▶ _EXERCISE DIRECTIONS_
Look through the data that follows and copy each line with the string "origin".

[[ COLLECTED MATERIAL, beginning ]]

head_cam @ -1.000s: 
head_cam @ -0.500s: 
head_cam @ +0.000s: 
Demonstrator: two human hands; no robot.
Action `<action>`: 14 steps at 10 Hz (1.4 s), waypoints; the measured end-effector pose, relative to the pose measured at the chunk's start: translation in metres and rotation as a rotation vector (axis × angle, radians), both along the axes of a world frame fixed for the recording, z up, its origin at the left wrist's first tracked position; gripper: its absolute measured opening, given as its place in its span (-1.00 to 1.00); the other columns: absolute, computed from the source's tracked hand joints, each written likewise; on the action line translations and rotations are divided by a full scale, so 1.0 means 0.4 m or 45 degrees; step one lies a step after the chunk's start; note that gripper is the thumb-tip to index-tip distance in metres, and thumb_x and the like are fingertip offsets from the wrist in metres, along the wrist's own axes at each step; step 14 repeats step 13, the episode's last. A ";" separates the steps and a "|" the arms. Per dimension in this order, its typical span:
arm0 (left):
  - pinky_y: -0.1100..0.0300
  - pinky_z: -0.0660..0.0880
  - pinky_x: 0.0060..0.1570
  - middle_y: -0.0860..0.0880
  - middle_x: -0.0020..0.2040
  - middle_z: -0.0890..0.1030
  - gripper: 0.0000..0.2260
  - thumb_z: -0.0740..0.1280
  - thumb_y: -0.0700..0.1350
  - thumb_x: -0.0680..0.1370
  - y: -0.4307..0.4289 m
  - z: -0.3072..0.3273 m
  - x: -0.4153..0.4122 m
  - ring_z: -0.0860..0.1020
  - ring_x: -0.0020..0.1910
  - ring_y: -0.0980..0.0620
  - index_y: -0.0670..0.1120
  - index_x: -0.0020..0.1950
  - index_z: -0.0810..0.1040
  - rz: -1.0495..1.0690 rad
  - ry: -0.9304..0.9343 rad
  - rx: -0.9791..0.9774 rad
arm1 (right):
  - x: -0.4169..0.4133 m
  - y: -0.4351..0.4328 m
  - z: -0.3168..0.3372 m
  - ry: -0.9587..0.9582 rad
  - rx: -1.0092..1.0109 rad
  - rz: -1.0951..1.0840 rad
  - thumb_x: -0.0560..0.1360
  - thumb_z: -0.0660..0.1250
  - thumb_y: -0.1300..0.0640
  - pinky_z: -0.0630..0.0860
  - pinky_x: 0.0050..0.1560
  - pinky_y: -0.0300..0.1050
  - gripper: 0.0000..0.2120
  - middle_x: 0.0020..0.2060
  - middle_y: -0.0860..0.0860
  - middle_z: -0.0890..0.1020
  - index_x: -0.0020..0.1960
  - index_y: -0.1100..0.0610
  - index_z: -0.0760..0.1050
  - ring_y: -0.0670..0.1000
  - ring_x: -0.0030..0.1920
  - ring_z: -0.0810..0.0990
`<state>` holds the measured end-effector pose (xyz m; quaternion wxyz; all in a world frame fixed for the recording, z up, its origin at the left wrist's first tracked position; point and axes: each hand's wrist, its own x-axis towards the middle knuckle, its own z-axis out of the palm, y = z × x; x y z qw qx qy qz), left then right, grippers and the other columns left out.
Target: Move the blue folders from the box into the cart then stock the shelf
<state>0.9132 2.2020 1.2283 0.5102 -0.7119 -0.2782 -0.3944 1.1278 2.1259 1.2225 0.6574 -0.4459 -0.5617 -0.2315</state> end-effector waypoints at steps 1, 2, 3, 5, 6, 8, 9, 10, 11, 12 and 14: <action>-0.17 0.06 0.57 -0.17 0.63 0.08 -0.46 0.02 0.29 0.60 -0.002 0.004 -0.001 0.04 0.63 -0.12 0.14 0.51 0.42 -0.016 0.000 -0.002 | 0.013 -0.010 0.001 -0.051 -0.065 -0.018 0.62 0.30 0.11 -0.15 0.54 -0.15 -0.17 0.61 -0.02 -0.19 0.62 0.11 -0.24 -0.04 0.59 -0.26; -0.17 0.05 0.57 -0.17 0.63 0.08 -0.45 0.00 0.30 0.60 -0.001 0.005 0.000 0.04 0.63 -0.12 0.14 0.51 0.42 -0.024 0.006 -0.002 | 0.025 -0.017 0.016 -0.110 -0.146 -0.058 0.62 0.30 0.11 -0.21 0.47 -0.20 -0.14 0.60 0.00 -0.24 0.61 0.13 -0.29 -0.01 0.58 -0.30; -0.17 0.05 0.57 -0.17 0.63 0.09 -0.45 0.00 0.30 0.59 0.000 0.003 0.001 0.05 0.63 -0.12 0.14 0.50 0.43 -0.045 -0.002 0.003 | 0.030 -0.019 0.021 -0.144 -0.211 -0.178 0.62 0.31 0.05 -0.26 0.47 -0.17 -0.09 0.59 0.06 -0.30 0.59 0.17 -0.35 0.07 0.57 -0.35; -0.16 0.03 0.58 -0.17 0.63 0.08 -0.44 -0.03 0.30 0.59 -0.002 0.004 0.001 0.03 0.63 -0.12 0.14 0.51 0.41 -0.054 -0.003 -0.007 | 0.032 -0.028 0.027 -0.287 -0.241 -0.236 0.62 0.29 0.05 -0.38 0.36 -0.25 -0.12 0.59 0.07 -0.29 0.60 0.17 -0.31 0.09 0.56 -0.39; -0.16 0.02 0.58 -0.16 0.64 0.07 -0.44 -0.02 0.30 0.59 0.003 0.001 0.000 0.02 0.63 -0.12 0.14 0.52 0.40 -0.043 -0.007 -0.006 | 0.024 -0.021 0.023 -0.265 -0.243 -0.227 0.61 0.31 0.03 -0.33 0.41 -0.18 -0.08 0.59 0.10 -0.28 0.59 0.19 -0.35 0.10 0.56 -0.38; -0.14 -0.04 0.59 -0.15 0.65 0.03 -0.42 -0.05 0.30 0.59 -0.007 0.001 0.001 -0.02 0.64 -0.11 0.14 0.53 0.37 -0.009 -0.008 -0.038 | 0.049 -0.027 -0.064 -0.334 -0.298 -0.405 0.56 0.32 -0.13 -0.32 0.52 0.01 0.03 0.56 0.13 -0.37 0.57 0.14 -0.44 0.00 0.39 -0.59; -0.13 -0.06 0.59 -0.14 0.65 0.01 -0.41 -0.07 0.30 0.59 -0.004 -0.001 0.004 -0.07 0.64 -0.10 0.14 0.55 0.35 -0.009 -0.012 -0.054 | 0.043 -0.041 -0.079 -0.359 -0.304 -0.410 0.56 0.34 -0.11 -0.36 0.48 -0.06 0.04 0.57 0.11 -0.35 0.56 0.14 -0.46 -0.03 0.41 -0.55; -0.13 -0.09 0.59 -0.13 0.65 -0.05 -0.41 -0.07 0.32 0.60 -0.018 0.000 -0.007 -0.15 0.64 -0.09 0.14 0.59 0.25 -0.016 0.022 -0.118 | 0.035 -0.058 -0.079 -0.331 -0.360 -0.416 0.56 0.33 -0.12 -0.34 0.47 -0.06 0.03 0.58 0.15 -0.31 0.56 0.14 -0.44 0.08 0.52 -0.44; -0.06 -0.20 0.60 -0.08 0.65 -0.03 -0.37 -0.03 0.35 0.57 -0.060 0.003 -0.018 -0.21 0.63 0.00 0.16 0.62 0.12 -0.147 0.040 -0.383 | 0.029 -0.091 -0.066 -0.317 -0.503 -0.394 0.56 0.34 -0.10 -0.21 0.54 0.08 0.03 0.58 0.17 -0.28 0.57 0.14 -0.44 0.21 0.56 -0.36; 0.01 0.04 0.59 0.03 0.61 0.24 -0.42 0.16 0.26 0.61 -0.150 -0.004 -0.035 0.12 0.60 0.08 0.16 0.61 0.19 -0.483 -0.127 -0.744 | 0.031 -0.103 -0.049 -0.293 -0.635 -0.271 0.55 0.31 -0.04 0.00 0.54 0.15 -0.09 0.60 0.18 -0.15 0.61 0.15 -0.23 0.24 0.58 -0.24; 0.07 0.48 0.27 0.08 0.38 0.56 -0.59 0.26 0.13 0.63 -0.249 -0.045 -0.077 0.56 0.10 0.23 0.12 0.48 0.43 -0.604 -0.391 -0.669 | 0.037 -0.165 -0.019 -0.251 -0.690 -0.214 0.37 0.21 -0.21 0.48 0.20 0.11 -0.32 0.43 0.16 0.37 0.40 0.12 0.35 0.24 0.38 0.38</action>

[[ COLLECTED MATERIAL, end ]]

▶ _ANSWER SECTION_
Action `<action>`: 14 steps at 10 Hz (1.4 s), waypoints; the measured end-effector pose, relative to the pose measured at the chunk's start: translation in metres and rotation as a rotation vector (axis × angle, radians), both along the axes of a world frame fixed for the recording, z up, its origin at the left wrist's first tracked position; gripper: its absolute measured opening, given as its place in its span (-1.00 to 1.00); the other columns: absolute, computed from the source's tracked hand joints, each written likewise; on the action line translations and rotations are divided by a full scale, so 1.0 means 0.4 m or 45 degrees; step one lies a step after the chunk's start; note that gripper is the thumb-tip to index-tip distance in metres, and thumb_x and the like are fingertip offsets from the wrist in metres, along the wrist's own axes at each step; step 14 repeats step 13, the episode's last. A ";" separates the steps and a "|" the arms. Per dimension in this order, its typical span:
`<state>` holds the measured end-effector pose (xyz m; quaternion wxyz; all in a world frame fixed for the recording, z up, its origin at the left wrist's first tracked position; point and axes: each hand's wrist, its own x-axis towards the middle knuckle, its own z-axis out of the palm, y = z × x; x y z qw qx qy qz), left then right, grippers and the other columns left out.

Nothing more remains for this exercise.